脳振盪
脳振盪とは、頭部への急激な衝撃によって、記憶喪失、あるいは受傷後6時間以内に回復した一時的な意識消失な状態です。
脳振盪は脳が急激に揺れる衝撃でおこる脳細胞の損傷で、一時的に運動麻痺やしびれも伴います。意識消失がなく15分以内に症状が軽快するものを軽度脳振盪、症状がなくなるまで15分以上要したものを中度脳振盪、数秒でも意識消失があれば重度と判断します。
スポーツの現場では頭部打撲による脳振盪や意識消失発作は比較的多く遭遇するスポーツ障害です。スポーツでは、いわゆるダウンする選手を見かけます。ボクシングでのノックダウンは脳振盪そのものですし、ラグビー、サッカーでの衝突や地面に東部を打ちつけた後数秒間意識を消失して、競技を再開するものの、翌日に聞くと打撲を遡って試合全体のことを殆ど覚えていないということがよくあります。

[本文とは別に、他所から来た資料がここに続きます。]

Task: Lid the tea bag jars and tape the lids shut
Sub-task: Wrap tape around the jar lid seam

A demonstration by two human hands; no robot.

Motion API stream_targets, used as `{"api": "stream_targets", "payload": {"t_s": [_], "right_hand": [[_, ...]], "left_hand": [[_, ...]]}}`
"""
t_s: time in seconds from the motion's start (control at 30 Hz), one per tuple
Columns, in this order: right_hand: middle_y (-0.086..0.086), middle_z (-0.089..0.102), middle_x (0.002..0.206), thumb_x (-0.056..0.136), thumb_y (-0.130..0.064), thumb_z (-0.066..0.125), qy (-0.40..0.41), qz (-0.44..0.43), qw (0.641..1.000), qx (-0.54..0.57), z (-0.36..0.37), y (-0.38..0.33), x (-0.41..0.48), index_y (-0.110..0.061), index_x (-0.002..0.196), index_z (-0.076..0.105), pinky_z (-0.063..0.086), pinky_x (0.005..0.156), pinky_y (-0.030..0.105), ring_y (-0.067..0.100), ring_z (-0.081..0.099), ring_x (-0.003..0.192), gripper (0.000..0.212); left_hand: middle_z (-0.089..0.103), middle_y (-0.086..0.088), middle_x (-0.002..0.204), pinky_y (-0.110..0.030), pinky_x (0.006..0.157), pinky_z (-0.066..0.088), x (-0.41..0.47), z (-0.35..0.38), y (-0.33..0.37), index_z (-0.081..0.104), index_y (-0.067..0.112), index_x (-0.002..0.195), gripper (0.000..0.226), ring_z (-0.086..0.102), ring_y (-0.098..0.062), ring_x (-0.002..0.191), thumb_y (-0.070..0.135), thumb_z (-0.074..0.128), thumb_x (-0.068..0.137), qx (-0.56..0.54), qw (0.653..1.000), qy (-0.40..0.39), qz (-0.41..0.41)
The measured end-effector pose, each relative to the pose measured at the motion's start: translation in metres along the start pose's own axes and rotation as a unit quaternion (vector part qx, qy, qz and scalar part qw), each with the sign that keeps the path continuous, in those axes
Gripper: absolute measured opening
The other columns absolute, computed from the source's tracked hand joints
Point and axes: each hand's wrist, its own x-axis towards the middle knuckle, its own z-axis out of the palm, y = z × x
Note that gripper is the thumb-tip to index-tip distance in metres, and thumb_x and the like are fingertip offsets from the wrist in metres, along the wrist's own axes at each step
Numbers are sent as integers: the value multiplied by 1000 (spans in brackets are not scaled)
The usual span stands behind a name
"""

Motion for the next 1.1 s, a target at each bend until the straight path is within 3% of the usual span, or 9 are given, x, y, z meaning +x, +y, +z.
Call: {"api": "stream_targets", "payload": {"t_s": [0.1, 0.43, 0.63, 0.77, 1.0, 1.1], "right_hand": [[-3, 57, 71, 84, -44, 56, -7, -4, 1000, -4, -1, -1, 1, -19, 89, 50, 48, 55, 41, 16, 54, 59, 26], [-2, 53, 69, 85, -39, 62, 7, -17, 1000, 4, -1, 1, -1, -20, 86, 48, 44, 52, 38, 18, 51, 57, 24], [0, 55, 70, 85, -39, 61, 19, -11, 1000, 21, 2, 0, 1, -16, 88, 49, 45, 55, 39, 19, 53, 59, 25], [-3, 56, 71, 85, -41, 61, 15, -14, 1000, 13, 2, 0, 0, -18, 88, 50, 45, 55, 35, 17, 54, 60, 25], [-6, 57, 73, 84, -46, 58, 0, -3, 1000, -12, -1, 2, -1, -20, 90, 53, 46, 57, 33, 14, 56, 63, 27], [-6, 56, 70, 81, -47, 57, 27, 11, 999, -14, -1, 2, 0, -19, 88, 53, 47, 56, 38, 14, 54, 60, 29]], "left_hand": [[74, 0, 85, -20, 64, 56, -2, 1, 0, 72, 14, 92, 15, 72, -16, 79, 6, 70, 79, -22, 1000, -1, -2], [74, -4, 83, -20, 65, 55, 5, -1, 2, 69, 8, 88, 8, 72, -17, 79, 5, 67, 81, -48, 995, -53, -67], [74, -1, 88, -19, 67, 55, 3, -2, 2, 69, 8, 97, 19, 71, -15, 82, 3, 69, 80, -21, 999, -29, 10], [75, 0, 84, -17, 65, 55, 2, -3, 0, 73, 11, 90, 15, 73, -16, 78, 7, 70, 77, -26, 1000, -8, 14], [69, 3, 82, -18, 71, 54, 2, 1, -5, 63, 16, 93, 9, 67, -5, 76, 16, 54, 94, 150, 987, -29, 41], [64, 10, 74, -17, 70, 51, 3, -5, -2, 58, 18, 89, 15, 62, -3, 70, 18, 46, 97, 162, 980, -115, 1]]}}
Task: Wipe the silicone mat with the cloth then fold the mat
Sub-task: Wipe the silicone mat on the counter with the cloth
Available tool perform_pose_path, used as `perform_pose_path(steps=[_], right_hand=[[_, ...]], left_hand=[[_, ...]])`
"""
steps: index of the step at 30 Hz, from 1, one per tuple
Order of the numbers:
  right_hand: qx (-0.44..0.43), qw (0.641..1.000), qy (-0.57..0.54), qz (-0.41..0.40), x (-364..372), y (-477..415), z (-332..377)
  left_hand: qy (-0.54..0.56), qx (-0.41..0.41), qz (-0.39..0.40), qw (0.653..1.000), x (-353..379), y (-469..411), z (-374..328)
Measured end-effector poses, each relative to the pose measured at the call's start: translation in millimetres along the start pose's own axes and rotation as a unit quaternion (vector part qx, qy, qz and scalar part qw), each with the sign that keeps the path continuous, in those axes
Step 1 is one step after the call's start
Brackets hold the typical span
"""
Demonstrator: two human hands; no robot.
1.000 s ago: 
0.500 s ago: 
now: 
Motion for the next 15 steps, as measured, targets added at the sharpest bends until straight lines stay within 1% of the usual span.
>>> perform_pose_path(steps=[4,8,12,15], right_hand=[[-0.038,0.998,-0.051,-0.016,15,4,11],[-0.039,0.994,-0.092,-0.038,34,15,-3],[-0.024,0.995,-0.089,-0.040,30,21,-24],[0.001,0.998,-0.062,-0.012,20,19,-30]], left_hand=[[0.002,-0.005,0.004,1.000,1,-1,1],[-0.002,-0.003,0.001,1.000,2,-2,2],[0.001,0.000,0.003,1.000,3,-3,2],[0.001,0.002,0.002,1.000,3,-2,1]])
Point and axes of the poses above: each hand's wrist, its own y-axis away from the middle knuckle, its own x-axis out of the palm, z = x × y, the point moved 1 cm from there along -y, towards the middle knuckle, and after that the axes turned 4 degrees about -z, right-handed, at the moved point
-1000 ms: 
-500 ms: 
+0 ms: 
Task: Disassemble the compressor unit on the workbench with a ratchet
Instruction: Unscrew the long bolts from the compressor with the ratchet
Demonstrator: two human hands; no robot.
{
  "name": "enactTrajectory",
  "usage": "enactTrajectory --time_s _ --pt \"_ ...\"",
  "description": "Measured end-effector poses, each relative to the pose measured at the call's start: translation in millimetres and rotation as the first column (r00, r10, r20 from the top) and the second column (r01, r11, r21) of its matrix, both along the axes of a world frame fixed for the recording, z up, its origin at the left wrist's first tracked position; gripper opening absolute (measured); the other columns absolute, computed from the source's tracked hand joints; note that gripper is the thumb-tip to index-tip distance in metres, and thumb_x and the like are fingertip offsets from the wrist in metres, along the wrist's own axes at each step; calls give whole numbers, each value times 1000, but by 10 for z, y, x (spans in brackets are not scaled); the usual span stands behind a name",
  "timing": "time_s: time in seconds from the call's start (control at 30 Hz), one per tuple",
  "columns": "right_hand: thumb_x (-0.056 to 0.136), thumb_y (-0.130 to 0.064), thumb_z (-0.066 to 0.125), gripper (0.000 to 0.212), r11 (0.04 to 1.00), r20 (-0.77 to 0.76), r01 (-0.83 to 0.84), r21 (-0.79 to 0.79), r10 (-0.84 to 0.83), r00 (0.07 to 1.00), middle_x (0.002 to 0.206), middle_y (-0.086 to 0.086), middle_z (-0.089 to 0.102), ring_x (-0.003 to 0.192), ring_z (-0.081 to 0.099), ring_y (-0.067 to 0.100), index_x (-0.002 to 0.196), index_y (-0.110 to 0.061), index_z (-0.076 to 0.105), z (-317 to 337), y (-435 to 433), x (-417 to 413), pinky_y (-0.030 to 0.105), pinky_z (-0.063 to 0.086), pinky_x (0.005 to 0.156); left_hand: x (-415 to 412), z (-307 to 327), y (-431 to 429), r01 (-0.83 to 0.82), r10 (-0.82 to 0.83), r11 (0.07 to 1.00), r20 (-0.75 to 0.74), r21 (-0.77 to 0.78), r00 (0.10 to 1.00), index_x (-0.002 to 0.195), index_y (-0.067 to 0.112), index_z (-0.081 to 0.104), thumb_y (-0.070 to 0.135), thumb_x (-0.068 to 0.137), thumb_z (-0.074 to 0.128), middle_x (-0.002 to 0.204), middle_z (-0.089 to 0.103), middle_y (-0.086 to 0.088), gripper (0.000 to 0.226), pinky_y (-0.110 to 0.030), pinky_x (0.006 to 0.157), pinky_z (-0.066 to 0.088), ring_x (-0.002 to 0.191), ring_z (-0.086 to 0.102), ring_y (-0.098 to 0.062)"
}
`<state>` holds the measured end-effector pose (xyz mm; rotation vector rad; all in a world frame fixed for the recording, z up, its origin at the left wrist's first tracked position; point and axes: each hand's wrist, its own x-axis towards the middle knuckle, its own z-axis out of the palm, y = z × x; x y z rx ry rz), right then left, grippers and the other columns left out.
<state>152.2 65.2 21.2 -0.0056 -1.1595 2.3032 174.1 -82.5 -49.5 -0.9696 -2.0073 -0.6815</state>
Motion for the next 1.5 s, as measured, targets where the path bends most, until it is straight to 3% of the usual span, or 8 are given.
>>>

脳振盪の原因の多くが自動車事故で、その他に自宅での転倒、暴行、スポーツやレクリエーション活動中の事故、職場での機械操作中の事故などがあります。
近年の医学では、頭部CT、MRIの特殊撮影等の方法も試されておりますが、脳振盪の本質的な傷病態は実のところまだ不明なのです。
脳振盪は頭部打撲の衝撃により脳細胞が一時的に機能を停止、あるいはその一部が損傷を受けて一過性の意識障害が起こります。
健忘(けんぼう)(記憶が失われること)が起こるため、受傷時のことを思い出せません。
見当識(けんとうしき)の障害(日付や場所、周囲の人のことがわからない)や意識消失が一過性にみられることもありますが、ほとんどの場合は受傷直後に改善するため健忘だけが残り、その他の脳の機能異常は認められません。
頭痛や嘔吐などを伴うこともあります。
脳振盪は頭部CTでは異常が認められませんが、CTよりも精度の高い頭部MRIでは小さな出血やむくみ(浮腫)が映し出されることがあります。
脳振盪の西洋医学治療は、経過観察だけで正常に回復します。頭部CTで脳挫傷(のうざしょう)や血腫などの異常があれば、それに対する治療が行われます。頭痛や嘔吐があれば、症状に応じて安静、点滴あるいは薬物療法(対症療法として鎮痛薬や制吐薬など)が行われます。
脳振盪は脳にある程度以上の外力が加わり、意識障害が起こりますが、一瞬気を失った程度で回復し、脳自体に直接の損傷がないです。これに対し、脳が直接破壊された場合は脳挫傷(ざしょう)といわれ、持続する意識障害、けいれん、四肢の運動まひ、感覚の障害、言語障害、排尿障害、精神症状などがあらわれます。 脳浮腫を伴い、脳ヘルニア(脳の一部が髄膜をかぶったまま本来の場所より下方へ移動すること)を起こしやすいため、重症で生命の危機もあり、脳外科的な処置が必要です。
脳振盪鍼灸治療症例: 反射性交感神経性萎縮症の鍼灸治療症例:脳振盪患者177名。取穴:百会、風池、風府、大椎、天宗、風門、肺兪、後渓、曲池。電気針。
脳振盪鍼灸臨床経験:当鍼灸院では、多くの脳振盪患者の症状を回復させてきました。今も多くの脳振盪患者が通っていらっしゃいます。脳振盪患者の一人一人の症状に合わせて、当鍼灸院はきめ細かい針灸治療を行っています。針灸治療の結果、脳振盪患者の回復と予後はかなり良好です。多くの脳振盪患者は普通の生活に戻ることが可能になりました。
脳振盪後遺症の鍼灸治療は、一般的なリハビリより、回復の程度がよく、全快した人が多いです。
脳振盪患者さんの脳組織機能の回復を促進すると考えられます。